→ Task: Nothing in the data below may be left out; return all of it exactly.

[Working data — start]

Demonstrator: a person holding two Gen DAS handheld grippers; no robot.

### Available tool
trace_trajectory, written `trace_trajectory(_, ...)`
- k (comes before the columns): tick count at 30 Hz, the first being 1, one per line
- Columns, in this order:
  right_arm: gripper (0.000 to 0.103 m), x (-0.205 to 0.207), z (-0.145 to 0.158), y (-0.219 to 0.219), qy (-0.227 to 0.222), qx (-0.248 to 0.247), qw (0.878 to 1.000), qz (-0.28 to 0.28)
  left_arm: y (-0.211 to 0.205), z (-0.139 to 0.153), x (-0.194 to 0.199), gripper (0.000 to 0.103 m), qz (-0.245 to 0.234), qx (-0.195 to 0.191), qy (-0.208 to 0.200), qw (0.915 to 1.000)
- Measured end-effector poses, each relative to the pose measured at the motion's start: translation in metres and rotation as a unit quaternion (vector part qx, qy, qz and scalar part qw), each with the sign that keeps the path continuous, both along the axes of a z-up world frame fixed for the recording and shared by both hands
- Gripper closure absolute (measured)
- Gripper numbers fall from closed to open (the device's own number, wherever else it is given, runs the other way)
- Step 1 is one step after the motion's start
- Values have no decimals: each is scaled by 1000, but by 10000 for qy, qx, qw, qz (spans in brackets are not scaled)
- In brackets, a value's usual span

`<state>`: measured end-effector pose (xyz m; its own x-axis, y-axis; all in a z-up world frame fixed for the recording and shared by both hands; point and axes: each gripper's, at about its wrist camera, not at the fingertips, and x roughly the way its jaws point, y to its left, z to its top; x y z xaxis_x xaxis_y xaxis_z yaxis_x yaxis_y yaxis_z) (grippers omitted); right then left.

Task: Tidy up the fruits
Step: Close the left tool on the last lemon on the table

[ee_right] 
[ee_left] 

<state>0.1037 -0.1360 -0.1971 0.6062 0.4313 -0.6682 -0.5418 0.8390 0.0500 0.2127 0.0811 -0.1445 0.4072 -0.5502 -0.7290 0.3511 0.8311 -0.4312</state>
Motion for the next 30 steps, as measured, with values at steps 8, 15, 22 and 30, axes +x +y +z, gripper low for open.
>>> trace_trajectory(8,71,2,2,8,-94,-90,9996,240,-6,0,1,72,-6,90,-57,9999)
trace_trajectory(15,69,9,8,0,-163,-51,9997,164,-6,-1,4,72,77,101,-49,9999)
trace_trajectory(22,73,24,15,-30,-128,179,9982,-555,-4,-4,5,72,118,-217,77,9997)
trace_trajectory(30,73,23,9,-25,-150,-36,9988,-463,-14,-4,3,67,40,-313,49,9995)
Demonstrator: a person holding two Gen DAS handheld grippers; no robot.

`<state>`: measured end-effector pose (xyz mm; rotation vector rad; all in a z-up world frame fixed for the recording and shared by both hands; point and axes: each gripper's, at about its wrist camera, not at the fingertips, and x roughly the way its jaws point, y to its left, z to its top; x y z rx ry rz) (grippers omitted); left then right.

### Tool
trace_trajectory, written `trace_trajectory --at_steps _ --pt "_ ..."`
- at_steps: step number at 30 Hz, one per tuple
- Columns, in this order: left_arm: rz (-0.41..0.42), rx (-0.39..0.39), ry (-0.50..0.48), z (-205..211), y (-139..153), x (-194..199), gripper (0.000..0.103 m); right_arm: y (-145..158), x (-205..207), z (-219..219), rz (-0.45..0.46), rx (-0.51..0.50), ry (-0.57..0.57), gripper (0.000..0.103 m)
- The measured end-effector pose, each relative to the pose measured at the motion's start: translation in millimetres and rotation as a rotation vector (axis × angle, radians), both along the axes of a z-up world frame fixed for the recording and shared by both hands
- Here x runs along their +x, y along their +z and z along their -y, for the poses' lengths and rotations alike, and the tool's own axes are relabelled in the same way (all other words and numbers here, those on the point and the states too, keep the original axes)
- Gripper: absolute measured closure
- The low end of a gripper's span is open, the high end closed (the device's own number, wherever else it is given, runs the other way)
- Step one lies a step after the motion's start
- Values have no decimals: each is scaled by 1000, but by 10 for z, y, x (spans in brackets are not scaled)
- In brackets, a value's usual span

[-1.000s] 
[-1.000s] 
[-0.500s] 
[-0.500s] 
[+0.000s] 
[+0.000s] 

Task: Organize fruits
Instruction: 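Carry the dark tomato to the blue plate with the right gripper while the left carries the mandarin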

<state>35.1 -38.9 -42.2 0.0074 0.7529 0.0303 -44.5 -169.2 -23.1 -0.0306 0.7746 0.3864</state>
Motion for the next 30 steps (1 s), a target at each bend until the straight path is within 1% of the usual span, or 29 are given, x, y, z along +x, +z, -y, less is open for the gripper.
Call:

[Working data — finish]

→ Response to this task:
Demonstrator: a person holding two Gen DAS handheld grippers; no robot.

### Available tool
trace_trajectory, written `trace_trajectory(_, ...)`
- k (comes before the columns): tick count at 30 Hz, the first being 1, one per line
- Columns, in this order:
  right_arm: gripper (0.000 to 0.103 m), x (-0.205 to 0.207), z (-0.145 to 0.158), y (-0.219 to 0.219), qy (-0.227 to 0.222), qx (-0.248 to 0.247), qw (0.878 to 1.000), qz (-0.28 to 0.28)
  left_arm: y (-0.211 to 0.205), z (-0.139 to 0.153), x (-0.194 to 0.199), gripper (0.000 to 0.103 m), qz (-0.245 to 0.234), qx (-0.195 to 0.191), qy (-0.208 to 0.200), qw (0.915 to 1.000)
- Measured end-effector poses, each relative to the pose measured at the motion's start: translation in metres and rotation as a unit quaternion (vector part qx, qy, qz and scalar part qw), each with the sign that keeps the path continuous, both along the axes of a z-up world frame fixed for the recording and shared by both hands
- Gripper closure absolute (measured)
- Gripper numbers fall from closed to open (the device's own number, wherever else it is given, runs the other way)
- Step 1 is one step after the motion's start
- Values have no decimals: each is scaled by 1000, but by 10000 for qy, qx, qw, qz (spans in brackets are not scaled)
- In brackets, a value's usual span

`<state>`: measured end-effector pose (xyz m; its own x-axis, y-axis; all in a z-up world frame fixed for the recording and shared by both hands; point and axes: each gripper's, at about its wrist camera, not at the fingertips, and x roughly the way its jaws point, y to its left, z to its top; x y z xaxis_x xaxis_y xaxis_z yaxis_x yaxis_y yaxis_z) (grippers omitted); right then left.

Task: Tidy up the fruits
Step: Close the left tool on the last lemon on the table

[ee_right] 
[ee_left] 

<state>0.1037 -0.1360 -0.1971 0.6062 0.4313 -0.6682 -0.5418 0.8390 0.0500 0.2127 0.0811 -0.1445 0.4072 -0.5502 -0.7290 0.3511 0.8311 -0.4312</state>
Motion for the next 30 steps, as measured, with values at steps 8, 15, 22 and 30, axes +x +y +z, gripper low for open.
>>> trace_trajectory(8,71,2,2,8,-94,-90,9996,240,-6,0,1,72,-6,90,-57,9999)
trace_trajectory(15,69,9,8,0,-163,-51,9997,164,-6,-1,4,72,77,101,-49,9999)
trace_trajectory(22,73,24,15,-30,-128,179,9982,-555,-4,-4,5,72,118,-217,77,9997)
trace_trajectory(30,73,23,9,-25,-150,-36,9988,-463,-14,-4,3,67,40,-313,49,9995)
Demonstrator: a person holding two Gen DAS handheld grippers; no robot.

`<state>`: measured end-effector pose (xyz mm; rotation vector rad; all in a z-up world frame fixed for the recording and shared by both hands; point and axes: each gripper's, at about its wrist camera, not at the fingertips, and x roughly the way its jaws point, y to its left, z to its top; x y z rx ry rz) (grippers omitted); left then right.

### Tool
trace_trajectory, written `trace_trajectory --at_steps _ --pt "_ ..."`
- at_steps: step number at 30 Hz, one per tuple
- Columns, in this order: left_arm: rz (-0.41..0.42), rx (-0.39..0.39), ry (-0.50..0.48), z (-205..211), y (-139..153), x (-194..199), gripper (0.000..0.103 m); right_arm: y (-145..158), x (-205..207), z (-219..219), rz (-0.45..0.46), rx (-0.51..0.50), ry (-0.57..0.57), gripper (0.000..0.103 m)
- The measured end-effector pose, each relative to the pose measured at the motion's start: translation in millimetres and rotation as a rotation vector (axis × angle, radians), both along the axes of a z-up world frame fixed for the recording and shared by both hands
- Here x runs along their +x, y along their +z and z along their -y, for the poses' lengths and rotations alike, and the tool's own axes are relabelled in the same way (all other words and numbers here, those on the point and the states too, keep the original axes)
- Gripper: absolute measured closure
- The low end of a gripper's span is open, the high end closed (the device's own number, wherever else it is given, runs the other way)
- Step one lies a step after the motion's start
- Values have no decimals: each is scaled by 1000, but by 10 for z, y, x (spans in brackets are not scaled)
- In brackets, a value's usual span

[-1.000s] 
[-1.000s] 
[-0.500s] 
[-0.500s] 
[+0.000s] 
[+0.000s] 

Task: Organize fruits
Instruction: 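Carry the dark tomato to the blue plate with the right gripper while the left carries the mandarin
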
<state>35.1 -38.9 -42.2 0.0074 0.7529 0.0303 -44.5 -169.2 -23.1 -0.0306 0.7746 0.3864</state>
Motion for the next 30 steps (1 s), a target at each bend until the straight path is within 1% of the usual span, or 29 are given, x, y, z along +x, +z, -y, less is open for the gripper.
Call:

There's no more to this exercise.